Fakta mencengangkan, ada seluas 20 hektar laut yang telah terbit Surat Pemberitahuan Pajak Terhutang (SPPT) dengan wajib pajak atas nama Mohab, Kepala Desa Gersik Putih.
”Dari 41 hektar yang akan digarap, 21 sudah dikuasi perorangan dengan dasar SHM (sertifikat hak milik). Sementara 20 hektar lainnya sudah keluar SPPT, belum bersertifikat (SHM). Saat ini diusahakan agar dikelola bersama atas nama Kades Mohab,” kata Abd. Rahman Riadi,
Kepala DPMPTSP dan Naker, Selasa (30/5/2021).
Menurutnya, dalam rapat tersebut, Kades Mohab mengaku laut yang di SPPT atas nama dirinya nantinya akan diserahkan ke pemerintah desa untuk dikelola bersama demi kesejahteraan masyarakat.
”Alasan Pak Kades Mohab, tidak mungkin diatasnamakan warga satu per satu. Makanya diatasnamakan dirinya, nanti akan diserahkan ke masyarakat,” imbuh Abd. Rahman menirukan penjelasan Kades Mohab.
Mantan Kepala BPBD Sumenep itu mengaku belum ada kesepakatan antara kedua belah pihak, baik warga yang menolak maupun penggarap serta Pemdes Gersik Putuh. Termasuk, pemilik SHM.
Untuk itu, pihaknya akan mendorong pemerintah desa melakukan komunikasi ulang dengan warga untuk menjelaskan program pembangunan tambak garam di wilayahnya.

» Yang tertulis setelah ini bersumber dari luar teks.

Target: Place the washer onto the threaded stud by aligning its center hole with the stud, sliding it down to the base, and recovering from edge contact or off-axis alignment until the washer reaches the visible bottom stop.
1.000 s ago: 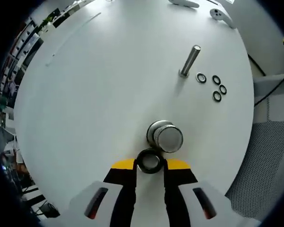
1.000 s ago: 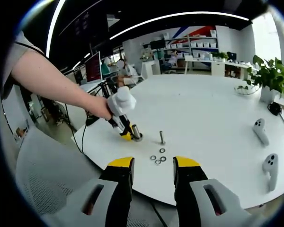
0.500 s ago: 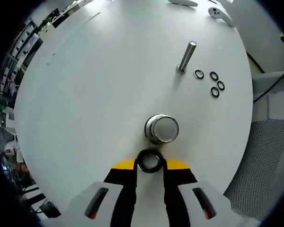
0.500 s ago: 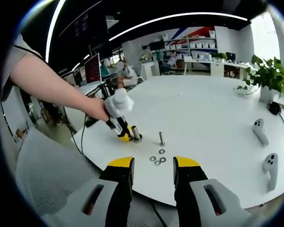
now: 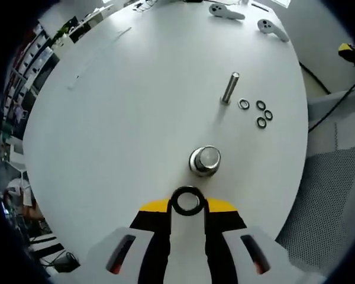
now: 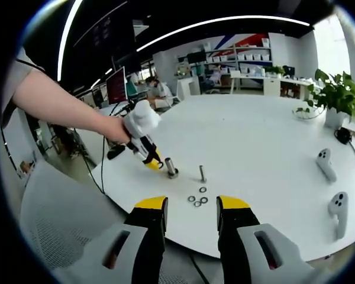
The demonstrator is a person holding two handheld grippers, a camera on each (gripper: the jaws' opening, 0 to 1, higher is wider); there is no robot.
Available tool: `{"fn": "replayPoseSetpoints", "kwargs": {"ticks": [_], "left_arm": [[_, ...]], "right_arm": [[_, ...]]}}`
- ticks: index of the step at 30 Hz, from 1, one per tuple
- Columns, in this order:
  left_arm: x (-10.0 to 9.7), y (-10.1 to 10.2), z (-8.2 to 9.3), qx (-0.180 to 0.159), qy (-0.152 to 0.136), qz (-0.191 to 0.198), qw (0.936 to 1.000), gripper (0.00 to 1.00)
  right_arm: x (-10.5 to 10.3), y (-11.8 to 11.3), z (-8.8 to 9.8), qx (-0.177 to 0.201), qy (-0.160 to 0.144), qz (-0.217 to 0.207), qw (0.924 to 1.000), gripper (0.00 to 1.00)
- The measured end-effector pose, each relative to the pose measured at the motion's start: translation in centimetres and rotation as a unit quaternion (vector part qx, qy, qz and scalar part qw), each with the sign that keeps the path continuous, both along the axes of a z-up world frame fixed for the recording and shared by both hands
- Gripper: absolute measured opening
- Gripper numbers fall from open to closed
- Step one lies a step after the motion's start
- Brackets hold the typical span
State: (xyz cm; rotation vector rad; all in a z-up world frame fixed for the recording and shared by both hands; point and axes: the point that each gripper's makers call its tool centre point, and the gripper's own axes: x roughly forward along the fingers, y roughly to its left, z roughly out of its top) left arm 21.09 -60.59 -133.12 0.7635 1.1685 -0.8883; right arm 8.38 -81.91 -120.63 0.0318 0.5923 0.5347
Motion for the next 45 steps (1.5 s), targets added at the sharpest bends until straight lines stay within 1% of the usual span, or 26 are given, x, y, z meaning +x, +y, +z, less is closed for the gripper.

”Jadi perlu komunikasi lagi dengan masyarakat supaya kondusif. Apalagi, tadi Kades bersedia untuk menyerahkan lahan yang ber-SPPT itu kepada masyarakat,” kata Rahman.

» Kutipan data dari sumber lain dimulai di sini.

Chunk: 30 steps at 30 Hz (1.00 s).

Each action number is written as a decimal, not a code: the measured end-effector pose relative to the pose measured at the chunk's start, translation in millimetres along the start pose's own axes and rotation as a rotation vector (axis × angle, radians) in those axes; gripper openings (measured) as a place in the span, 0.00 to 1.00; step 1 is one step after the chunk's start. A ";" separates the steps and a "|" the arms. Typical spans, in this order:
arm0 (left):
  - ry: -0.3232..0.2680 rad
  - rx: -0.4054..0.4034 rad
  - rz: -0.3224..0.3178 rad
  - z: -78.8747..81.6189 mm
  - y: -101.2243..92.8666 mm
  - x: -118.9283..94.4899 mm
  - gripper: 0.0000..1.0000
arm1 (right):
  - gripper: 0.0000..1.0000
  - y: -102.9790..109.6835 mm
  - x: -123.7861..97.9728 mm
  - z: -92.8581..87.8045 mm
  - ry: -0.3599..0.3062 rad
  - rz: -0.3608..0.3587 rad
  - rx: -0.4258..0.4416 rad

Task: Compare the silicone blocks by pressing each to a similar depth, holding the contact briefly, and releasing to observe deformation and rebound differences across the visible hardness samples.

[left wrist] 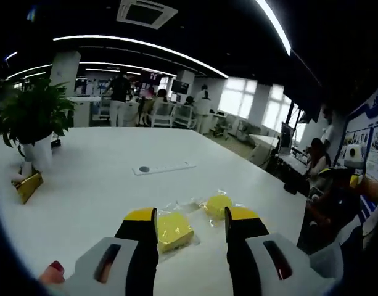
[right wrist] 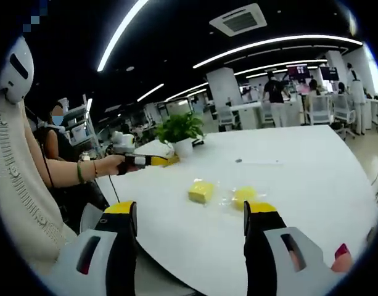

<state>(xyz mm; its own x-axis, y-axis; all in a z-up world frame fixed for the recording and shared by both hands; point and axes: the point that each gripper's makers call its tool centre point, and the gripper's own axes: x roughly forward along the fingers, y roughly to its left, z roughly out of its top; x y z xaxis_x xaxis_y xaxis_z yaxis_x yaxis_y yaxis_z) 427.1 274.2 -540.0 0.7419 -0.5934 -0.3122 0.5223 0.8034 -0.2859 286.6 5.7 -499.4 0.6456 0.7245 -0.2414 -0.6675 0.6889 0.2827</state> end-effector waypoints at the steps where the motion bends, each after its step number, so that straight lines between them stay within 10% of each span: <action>1: -0.001 0.007 -0.002 -0.6 -3.1 -2.8 0.42 | 0.65 0.9 -0.9 0.6 -0.005 0.008 0.005; 15: 0.039 0.078 -0.085 -16.5 -69.4 -49.2 0.52 | 0.66 -1.0 -6.7 -10.1 0.007 0.069 0.025; 30: -0.021 0.013 -0.074 -17.9 -98.1 -95.4 0.56 | 0.70 0.9 -7.0 -1.6 -0.026 0.135 0.057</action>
<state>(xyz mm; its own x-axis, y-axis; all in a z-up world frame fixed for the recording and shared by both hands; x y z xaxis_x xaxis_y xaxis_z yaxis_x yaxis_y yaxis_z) 297.5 251.2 -498.4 0.7093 -0.6504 -0.2718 0.5817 0.7578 -0.2955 281.0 1.3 -498.9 0.5616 0.8090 -0.1737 -0.7270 0.5827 0.3632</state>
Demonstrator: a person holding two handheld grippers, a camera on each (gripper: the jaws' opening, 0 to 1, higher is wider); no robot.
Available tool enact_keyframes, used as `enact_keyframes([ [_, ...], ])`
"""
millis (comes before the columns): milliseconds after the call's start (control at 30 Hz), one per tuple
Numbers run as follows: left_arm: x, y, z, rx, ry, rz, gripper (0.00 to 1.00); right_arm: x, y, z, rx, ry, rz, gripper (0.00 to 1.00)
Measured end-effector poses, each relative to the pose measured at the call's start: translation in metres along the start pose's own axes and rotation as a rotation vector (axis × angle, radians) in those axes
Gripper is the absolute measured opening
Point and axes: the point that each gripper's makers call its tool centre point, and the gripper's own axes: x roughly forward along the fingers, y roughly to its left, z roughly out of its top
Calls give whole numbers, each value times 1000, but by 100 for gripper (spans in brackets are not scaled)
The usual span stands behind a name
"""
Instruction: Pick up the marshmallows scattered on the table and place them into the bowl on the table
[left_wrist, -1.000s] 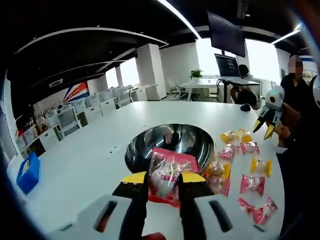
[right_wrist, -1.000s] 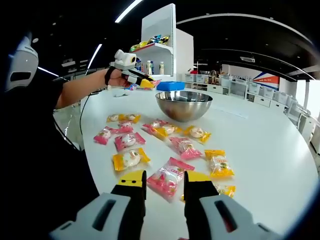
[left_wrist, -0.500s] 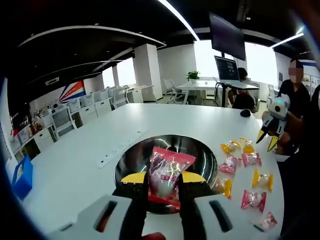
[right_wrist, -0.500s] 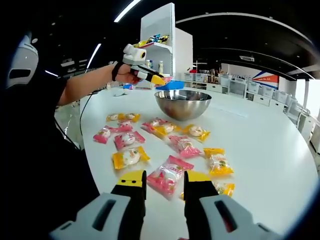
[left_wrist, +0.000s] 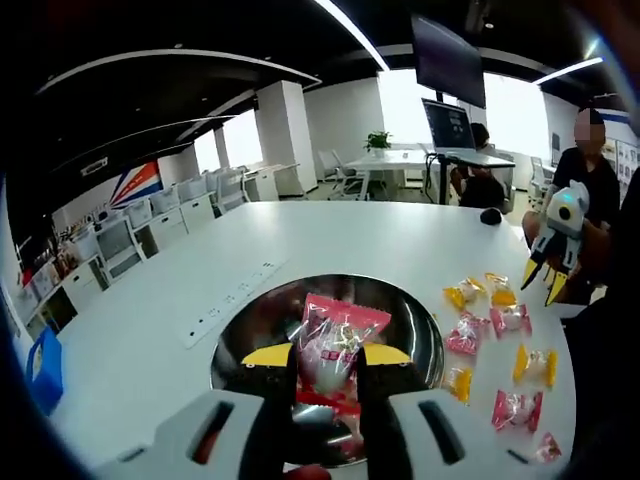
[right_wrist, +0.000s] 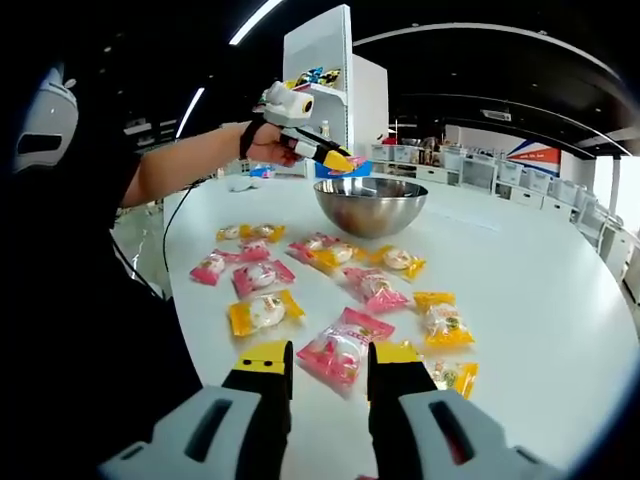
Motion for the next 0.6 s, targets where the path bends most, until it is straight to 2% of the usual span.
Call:
enact_keyframes([
  [133, 7, -1, -2, -8, 7, 2, 24, 1, 0, -3, 6, 7, 0, 30],
  [233, 11, -1, -6, 29, 35, 9, 24, 1, 3, -1, 5, 4, 5, 30],
  [600, 19, 0, -7, 4, 41, 23, 24, 0, 3, -4, 11, 3, 5, 30],
])
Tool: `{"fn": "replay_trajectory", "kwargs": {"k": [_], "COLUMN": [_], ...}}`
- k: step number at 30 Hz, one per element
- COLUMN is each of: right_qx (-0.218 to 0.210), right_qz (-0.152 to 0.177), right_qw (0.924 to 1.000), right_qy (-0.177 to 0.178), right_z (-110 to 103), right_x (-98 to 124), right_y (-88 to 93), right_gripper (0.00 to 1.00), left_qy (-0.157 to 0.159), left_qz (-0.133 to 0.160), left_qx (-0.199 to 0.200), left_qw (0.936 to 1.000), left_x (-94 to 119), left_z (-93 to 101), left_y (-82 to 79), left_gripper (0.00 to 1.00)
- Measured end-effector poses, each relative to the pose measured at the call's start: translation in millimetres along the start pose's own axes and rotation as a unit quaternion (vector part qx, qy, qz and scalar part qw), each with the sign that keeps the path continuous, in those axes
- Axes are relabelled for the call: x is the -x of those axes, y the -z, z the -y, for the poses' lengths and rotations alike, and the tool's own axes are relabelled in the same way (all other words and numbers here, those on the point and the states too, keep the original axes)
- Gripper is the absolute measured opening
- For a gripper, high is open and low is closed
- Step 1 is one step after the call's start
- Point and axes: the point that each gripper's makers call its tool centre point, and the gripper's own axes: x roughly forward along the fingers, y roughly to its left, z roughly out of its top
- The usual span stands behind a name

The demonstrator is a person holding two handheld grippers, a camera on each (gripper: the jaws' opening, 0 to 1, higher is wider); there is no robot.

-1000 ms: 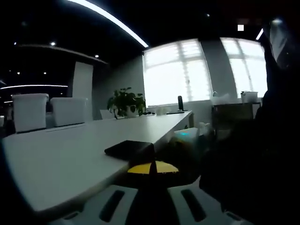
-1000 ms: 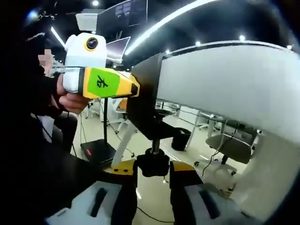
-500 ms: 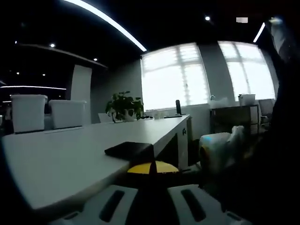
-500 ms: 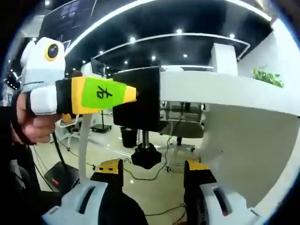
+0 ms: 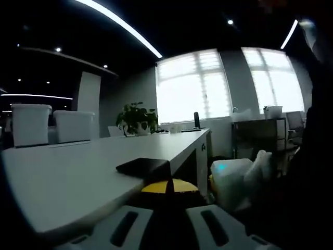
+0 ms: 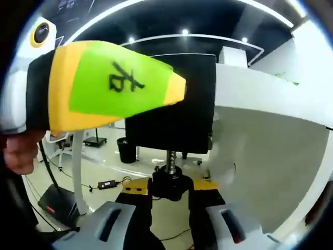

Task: Clamp the fixed fixture on the desktop, loosen the retaining clip, secure it to the edge of the desk, and tighten the retaining clip.

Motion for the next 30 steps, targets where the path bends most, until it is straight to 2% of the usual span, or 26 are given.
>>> {"fn": "replay_trajectory", "kwargs": {"k": [1, 5, 8, 10, 12, 14, 16, 18, 19, 22, 23, 24, 27, 28, 30], "right_qx": [-0.011, -0.001, 0.021, 0.017, 0.033, 0.029, 0.044, 0.039, 0.055, 0.062, 0.074, 0.066, 0.079, 0.117, 0.112], "right_qz": [0.002, 0.003, 0.003, 0.000, -0.004, -0.007, -0.003, -0.004, 0.001, 0.002, 0.008, 0.004, 0.012, 0.030, 0.032], "right_qw": [0.9999, 0.9996, 0.9969, 0.9943, 0.9893, 0.9822, 0.9750, 0.9673, 0.9611, 0.9472, 0.9396, 0.9350, 0.9204, 0.9135, 0.9146], "right_qy": [-0.005, -0.029, -0.075, -0.105, -0.142, -0.185, -0.218, -0.251, -0.271, -0.315, -0.334, -0.348, -0.383, -0.388, -0.387], "right_z": [-1.3, -2.4, -4.8, -6.9, -10.7, -15.5, -16.0, -18.5, -21.2, -24.9, -27.8, -28.8, -31.6, -34.0, -32.1], "right_x": [-0.9, 0.1, -0.7, -1.1, -0.4, -0.6, -3.4, -3.8, -4.5, -3.0, -0.9, -0.1, 4.4, 5.8, 7.1], "right_y": [0.1, 2.2, 2.3, 2.9, 2.6, 2.1, 1.3, 1.8, 0.8, 1.0, 0.4, 0.7, 0.4, 0.5, 0.9], "right_gripper": [0.24, 0.23, 0.23, 0.23, 0.22, 0.22, 0.22, 0.22, 0.22, 0.22, 0.22, 0.22, 0.22, 0.22, 0.22], "left_qy": [0.001, 0.001, 0.000, -0.003, -0.005, -0.007, -0.009, -0.011, -0.014, -0.015, -0.016, -0.017, -0.018, -0.018, -0.020], "left_qz": [0.000, 0.002, 0.004, 0.006, 0.009, 0.005, -0.002, -0.008, -0.012, -0.016, -0.017, -0.019, -0.025, -0.028, -0.036], "left_qx": [0.000, 0.005, 0.010, 0.010, 0.020, 0.023, 0.022, 0.018, 0.010, 0.012, 0.011, 0.010, 0.007, 0.005, -0.001], "left_qw": [1.0000, 1.0000, 0.9999, 0.9999, 0.9998, 0.9997, 0.9997, 0.9997, 0.9998, 0.9997, 0.9997, 0.9996, 0.9995, 0.9994, 0.9992], "left_x": [0.0, 1.4, 1.6, 1.9, 1.9, 1.0, 0.3, 0.0, -0.3, -0.7, -0.9, -1.1, -1.7, -2.1, -3.2], "left_z": [0.0, -0.8, -0.6, -0.3, -0.9, -0.9, -0.6, 0.2, 0.6, 0.2, 0.3, -0.1, -0.2, -0.2, 0.4], "left_y": [0.2, 0.1, -0.3, -0.6, -1.0, -1.2, -1.6, -1.2, -0.6, -0.4, -0.4, -0.1, 0.2, 0.6, 1.2], "left_gripper": [0.01, 0.01, 0.01, 0.01, 0.01, 0.01, 0.01, 0.01, 0.01, 0.01, 0.01, 0.01, 0.01, 0.01, 0.01]}}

Sementara itu, perwakilan Pemerintah Desa Gersik Putih, Masdawi mengaku jika 21 hektar dari 41 hektar yang akan digarap dikuasai persorangan atas dasar SHM. Sedangkan, sisanya seluas 20 hektar masih berupa tanah negara.
”Tapi, bukan semua SPPT atas nama Kades. Yang atas nama Kades hanya 6 hektar,” bantahnya.
Masdawi menjelaskan, dari 20 hektar tanah negara, termasuk yang telah ber-SPPT atas nama Kades Mohab akan dibagi dengan pihak penggarap dan masyarakat. Total lahan yang akan diberikan seluas 10 hektar dalam bentuk lahan jadi (telah dibangun tambak.
Pada kesempatan yang sama, Koordinator Gerakan Masyarakat Tolak Reklamasi (Gema Aksi), Amirul Mukminin mengaku heran dengan terbitnya SPPT atas objek lahan di kawasan laut, terlebih SPPT tersebut atas nama Mohab yang tak lain adalah Kepala Desa Gersik Putih.
”Ini fakta baru yang kami terima. Artinya, di luar lahan yang telah ber-SHM atas nama Mohab, masih ada lahan lain yang juga akan diproses untuk ber-SHM atas nama Mohab,” ujarnya penuh heran.
Pihaknya mempertanyakan mekanisme penerbitan SPPT atas objek lahan di kawasan laut tersebut. Dalam waktu dekat, pihaknya juga akan mendatangi Badan Pengelola Keuangan dan Aset Daerah (BPKAD) untuk meminta penjelasan mengenai dasar terbitnya SPPT tersebut.
”Kami menduga ada konspirasi banyak pihak dalam kasus ini. Tidak hanya BPN dan Desa, tapi juga ada pihak lain, termasuk Dinas teknis di Pemkab Sumenep untuk melegalkan kepemilihan lahan yang awalnya laut menjadi milik perorangan,” pungkasnya.